Unfortunately I live several thousand miles away, so the only thing I can do right now is talk to her.


----------



## meeps (Dec 5, 2011)

What a disgusting creep. He took a picture of her without her knowing or he forced her into taking the picture? That is sexual harassment/assault and blackmail, she needs to tell her school and the police. They would not take these things lightly. Ignoring it is the exact opposite of what she needs to do, allowing him to have power over her with his threats is extremely dangerous.

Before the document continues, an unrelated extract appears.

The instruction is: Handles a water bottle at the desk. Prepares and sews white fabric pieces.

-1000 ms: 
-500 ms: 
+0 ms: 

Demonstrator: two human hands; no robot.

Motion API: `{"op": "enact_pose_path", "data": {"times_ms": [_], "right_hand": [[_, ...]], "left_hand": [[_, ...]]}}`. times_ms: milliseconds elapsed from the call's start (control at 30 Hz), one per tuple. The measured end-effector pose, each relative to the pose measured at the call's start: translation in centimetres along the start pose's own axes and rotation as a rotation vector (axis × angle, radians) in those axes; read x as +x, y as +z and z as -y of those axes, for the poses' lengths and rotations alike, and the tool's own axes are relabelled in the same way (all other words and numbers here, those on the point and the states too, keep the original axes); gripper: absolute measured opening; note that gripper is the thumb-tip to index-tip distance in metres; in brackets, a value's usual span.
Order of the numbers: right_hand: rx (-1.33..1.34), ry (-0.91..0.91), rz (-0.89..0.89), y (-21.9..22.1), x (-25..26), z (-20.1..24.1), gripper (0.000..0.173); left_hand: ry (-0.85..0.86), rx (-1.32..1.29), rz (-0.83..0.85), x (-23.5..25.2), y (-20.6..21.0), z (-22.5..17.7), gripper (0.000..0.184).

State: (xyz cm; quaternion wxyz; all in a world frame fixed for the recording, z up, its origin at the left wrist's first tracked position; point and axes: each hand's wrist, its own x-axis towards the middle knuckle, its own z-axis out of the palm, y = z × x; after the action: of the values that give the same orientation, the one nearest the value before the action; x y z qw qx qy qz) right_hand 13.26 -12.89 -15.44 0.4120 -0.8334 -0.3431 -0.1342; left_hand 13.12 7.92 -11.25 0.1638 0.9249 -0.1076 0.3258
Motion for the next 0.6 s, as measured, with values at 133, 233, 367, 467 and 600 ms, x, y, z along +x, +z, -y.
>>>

And seriously? show a family member? What a threat. :roll He's the one who took it and he'd be incriminating himself. Most likely someone who cares about her would find him and kick his ***.


----------



## millenniumman75 (Feb 4, 2005)

She would have to do the reporting, I would think. Other than that, she would ahve to make the decision since it is about her anyway. Be a friend; be supportive of her. She needs to take action, though.


----------



## Noca (Jun 24, 2005)

Have her go to the police.


----------



## Donnie in the Dark (Mar 15, 2011)

Definitely she should go to the police. If nothing else they will scare him good, and maybe he will think twice before threatening something like that again.


----------



## DeeperUnderstanding (May 19, 2007)

You need to convince her to go to the police.


----------



## Imspartacus (Sep 29, 2012)

Like everyone else has said, convince her that she needs to report it to the police.


----------



## Rich19 (Aug 11, 2012)

i'm sorry but it's hard to believe that you can take a dirty picture of somone in school if it's against their will. Especially if they are the opposite sex, I think she might be lying to you


----------



## Marlon (Jun 27, 2011)

Canucklehead said:


> This sounds eerily similar to what happened to the recent girls that commit suicide.
> 
> I would tell someone about it immediately.


I thought about Amanda Todd when I saw the thread title. Then I read this post and it sounds like this guy is trying to do the exact same ****. Except this guy is stupid as hell, since he can get caught so easily ...


----------



## flowersforsarah (Nov 1, 2012)

The principal is your pal ~


----------



## _AJ_ (Jan 23, 2008)

what an idiot! if anyone finds out he's doing this it could hit the media and then people will be blasting his *** for the rest of his life! 

if it was me id put his name and what he's doing on every internet forum and social network site there is and screw up his future career getting ability forever


----------



## Teehee (Aug 7, 2005)

Police. Immediately.

With all the s* thats going on in the news, there seems to be a low tolerance for this garbage now.


----------



## bullsfan (Jul 27, 2012)

I would get with the police. He can get into some serious trouble for that.


----------



## GD8 (May 7, 2011)

If you can't get her to go to the police herself then you need to do something about it



Rich19 said:


> i'm sorry but it's hard to believe that you can take a dirty picture of somone in school if it's against their will. Especially if they are the opposite sex, I think she might be lying to you


maybe he coerced her, intimidated her, or physically forced her into it?


----------



## Haunty (Oct 24, 2008)

First thing she should do is tell the school counselor


----------



## kj87 (Sep 30, 2012)

Maninthebox84 said:


> Unfortunately I live several thousand miles away, so the only thing I can do right now is talk to her.


Any updates?


----------



## Zeeshan (Sep 4, 2011)

Whatever you do, be there for your friend


----------